→ **Problem**
Pull out from the material below all lines with "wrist".
= Beginning of Section =
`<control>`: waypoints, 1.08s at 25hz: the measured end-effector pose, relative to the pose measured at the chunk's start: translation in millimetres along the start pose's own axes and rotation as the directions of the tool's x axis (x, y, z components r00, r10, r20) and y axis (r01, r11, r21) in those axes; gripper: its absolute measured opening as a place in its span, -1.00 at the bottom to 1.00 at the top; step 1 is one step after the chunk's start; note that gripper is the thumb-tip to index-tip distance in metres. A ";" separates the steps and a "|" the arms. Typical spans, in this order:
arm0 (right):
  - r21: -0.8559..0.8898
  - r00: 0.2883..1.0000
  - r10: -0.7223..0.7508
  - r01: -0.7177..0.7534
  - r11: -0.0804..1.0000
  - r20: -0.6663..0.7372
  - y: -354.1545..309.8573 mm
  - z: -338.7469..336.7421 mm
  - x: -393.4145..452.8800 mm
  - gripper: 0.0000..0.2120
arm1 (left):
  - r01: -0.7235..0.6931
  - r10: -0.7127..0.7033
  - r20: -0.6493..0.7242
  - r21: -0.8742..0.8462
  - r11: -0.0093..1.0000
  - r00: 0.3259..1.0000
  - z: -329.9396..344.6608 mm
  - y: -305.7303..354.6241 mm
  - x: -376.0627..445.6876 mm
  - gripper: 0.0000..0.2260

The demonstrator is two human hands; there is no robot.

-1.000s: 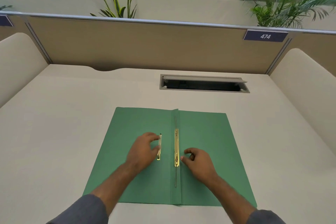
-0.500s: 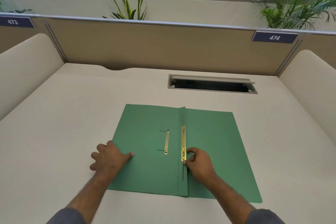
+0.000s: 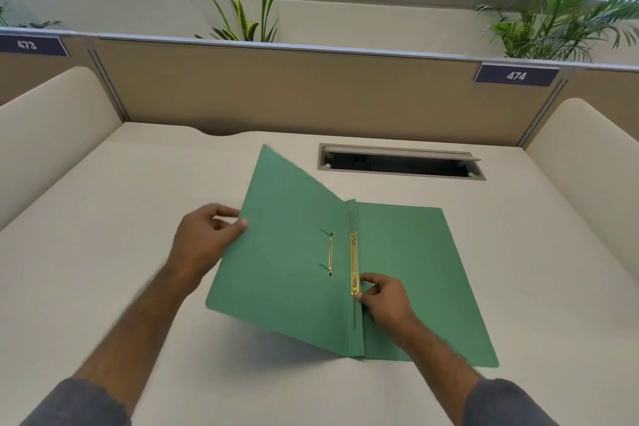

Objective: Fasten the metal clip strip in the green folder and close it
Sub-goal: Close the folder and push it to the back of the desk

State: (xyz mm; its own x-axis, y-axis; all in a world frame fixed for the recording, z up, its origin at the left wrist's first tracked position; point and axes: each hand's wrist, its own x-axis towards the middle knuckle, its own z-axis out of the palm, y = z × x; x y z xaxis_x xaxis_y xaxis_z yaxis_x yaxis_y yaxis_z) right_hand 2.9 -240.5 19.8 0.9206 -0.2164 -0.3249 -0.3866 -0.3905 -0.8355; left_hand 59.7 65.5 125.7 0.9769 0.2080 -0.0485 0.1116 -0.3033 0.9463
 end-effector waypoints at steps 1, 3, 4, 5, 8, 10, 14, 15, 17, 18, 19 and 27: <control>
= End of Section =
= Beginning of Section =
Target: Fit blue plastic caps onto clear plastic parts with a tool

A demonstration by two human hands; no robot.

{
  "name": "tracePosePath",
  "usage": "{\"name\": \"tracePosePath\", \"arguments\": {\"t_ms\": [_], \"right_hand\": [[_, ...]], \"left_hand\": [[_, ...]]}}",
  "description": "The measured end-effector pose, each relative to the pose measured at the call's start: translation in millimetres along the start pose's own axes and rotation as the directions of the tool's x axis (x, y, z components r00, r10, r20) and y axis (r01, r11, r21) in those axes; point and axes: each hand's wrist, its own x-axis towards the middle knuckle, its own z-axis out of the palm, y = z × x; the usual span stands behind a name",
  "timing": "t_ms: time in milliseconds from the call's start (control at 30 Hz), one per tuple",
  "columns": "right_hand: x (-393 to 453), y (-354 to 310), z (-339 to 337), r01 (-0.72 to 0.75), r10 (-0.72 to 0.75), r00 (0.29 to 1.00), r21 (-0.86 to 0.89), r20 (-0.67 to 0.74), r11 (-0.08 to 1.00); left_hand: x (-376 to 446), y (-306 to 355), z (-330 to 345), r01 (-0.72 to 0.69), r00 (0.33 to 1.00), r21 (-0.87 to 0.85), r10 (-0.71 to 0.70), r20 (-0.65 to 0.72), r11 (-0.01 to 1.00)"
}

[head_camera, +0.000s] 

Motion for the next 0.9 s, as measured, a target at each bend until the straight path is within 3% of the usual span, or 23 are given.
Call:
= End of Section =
→ **Solution to the exercise**
State: (xyz mm; its own x-axis, y-axis; all in a world frame fixed for the recording, z up, its origin at the left wrist's first tracked position; point and axes: each hand's wrist, its own x-axis towards the middle knuckle, its own z-axis out of the palm, y = z × x; x y z xaxis_x xaxis_y xaxis_z yaxis_x yaxis_y yaxis_z) right_hand 2.9 -240.5 19.8 0.9206 -0.2164 -0.3249 -0.3866 -0.3905 -0.8355; left_hand 59.7 65.5 125.7 0.9769 0.2080 -0.0485 0.1116 -0.3033 0.9463
  "description": "The measured end-effector pose, each relative to the pose measured at the call's start: translation in millimetres along the start pose's own axes and rotation as the directions of the tool's x axis (x, y, z components r00, r10, r20) and y axis (r01, r11, r21) in those axes; point and axes: each hand's wrist, its own x-axis towards the middle knuckle, its own z-axis out of the palm, y = z × x; the usual span stands behind a name",

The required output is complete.